Another example is fzf. Many people overlook this, a fast command-line fuzzy finder. It’s versatile for searching files, directories, or even shell history with minimal effort.
socat
- connect anything to anythingfor example
socat - tcp-connect:remote-server:12345
socat tcp-listen:12345 -
socat tcp-listen:12345 tcp-connect:remote-server:12345
Pandoc.
nmap *your_local_ip_address*
for example
nmap 192.168.1.43/24
will show you what devices are connected to the local network, and what ports are open there. really useful, for example, when you forgot the address of your printer or raspi yet again.you can also use it to understand what ports on your computer are open from an attacker’s perspective, or simply to figure out what services are running (ssh service).
losetup
it’s useful for dealing with virtual disk images. like a real physical hard disk, but it’s a file on the computer. you can mount it, format it, and write it to a real physical disk.
it’s sometimes used with virtual machines, with iso images, or when preparing a bootable disk.
netstat -tunl
shows all open ports on the machine to help diagnose any firewall issues.Not powerful, but often useful,
column -t
aligns columns in all lines. EG$ echo {a,bb,ccc}{5,10,9999,888} | xargs -n3 a5 a10 a9999 a888 bb5 bb10 bb9999 bb888 ccc5 ccc10 ccc9999 ccc888 $ echo {a,bb,ccc}{5,10,9999,888} | xargs -n3 | column -t a5 a10 a9999 a888 bb5 bb10 bb9999 bb888 ccc5 ccc10 ccc9999 ccc888
Control+r == search through your bash history.
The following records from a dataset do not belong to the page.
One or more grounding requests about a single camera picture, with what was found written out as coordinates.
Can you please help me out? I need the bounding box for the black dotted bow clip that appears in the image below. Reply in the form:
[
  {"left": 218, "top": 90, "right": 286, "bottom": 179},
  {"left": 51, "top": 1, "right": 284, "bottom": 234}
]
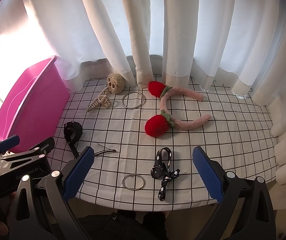
[{"left": 150, "top": 147, "right": 180, "bottom": 202}]

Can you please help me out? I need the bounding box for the silver bangle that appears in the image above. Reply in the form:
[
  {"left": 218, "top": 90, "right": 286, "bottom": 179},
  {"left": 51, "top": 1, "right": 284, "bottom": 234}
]
[
  {"left": 122, "top": 173, "right": 146, "bottom": 191},
  {"left": 121, "top": 91, "right": 145, "bottom": 109}
]

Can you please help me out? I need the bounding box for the white grid tablecloth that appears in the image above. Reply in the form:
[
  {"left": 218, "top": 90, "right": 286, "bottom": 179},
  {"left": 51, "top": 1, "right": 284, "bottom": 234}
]
[{"left": 48, "top": 79, "right": 278, "bottom": 211}]

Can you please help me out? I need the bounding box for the pearl hair claw clip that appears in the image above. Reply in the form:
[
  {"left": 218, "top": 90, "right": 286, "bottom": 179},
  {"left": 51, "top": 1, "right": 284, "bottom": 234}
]
[{"left": 87, "top": 87, "right": 111, "bottom": 112}]

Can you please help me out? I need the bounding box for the pink plastic bin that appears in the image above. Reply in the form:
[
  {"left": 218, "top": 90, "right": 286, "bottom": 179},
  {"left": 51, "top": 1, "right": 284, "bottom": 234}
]
[{"left": 0, "top": 56, "right": 70, "bottom": 153}]

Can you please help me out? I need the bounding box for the black thin hair pin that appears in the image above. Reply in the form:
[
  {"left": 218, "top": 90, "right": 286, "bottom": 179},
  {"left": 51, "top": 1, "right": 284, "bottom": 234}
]
[{"left": 95, "top": 143, "right": 117, "bottom": 156}]

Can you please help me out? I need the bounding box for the pink strawberry plush headband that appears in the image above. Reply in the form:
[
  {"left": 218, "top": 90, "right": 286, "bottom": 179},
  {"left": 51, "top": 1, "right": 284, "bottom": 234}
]
[{"left": 144, "top": 81, "right": 211, "bottom": 138}]

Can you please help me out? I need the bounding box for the white curtain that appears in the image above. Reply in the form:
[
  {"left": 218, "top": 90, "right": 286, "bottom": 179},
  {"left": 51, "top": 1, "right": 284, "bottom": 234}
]
[{"left": 0, "top": 0, "right": 286, "bottom": 210}]

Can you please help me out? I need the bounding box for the beige plush sloth head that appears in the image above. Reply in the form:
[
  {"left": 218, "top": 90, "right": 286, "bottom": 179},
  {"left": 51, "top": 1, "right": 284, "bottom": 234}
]
[{"left": 107, "top": 73, "right": 125, "bottom": 94}]
I used linux for ten years before finding out about that one.
xargs
Man
probably well known at this point but rsync is incredible and I use it all the time
bc
It’s a simple command line calculator! I use it all the time.
batcat
It’s like cat but better. Great for when you just want to look at the contents of a file, without loading a whole text editor.
Oh also, tldr
My procedure for learning how to use a cli command goes tldr page -> --help if the tldr fails to help me -> THEN the full manpage
jq - super powerful json parser. Useful by hand and in scripts
I love jq, but I wouldn’t call it “surprising simple” for anything but pretty-formatting json. It has a fairly steep learning curve for doing anything with all but the simplest operations on the simplest data structures.
ip eg:
# ip a # ip a a 192.168.1.99/24 dev enp160
The first incantation - ip address (you can abbreviate whilst it is unambiguous) gets you a quick report of interfaces, MAC, IPs and so on. The second command assigns another IP address to an interface. Handy for setting up devices which don’t do DHCP out of the box or already have an IP and need a good talking to.
Oh and you can completely set up your IP stack, interfaces and routing etc with it. Throw in nft or iptables (old school these days - sigh!) for filtering and other network packet mangling shenanigans.
yes
The most positive command you’ll ever use.
Run it normally and it just spams ‘y’ from the keyboard. But when one of the commands above is piped to it, then it will respond with ‘y’. Not every command has a true -y to automate acceptance of prompts and that’s what this is for.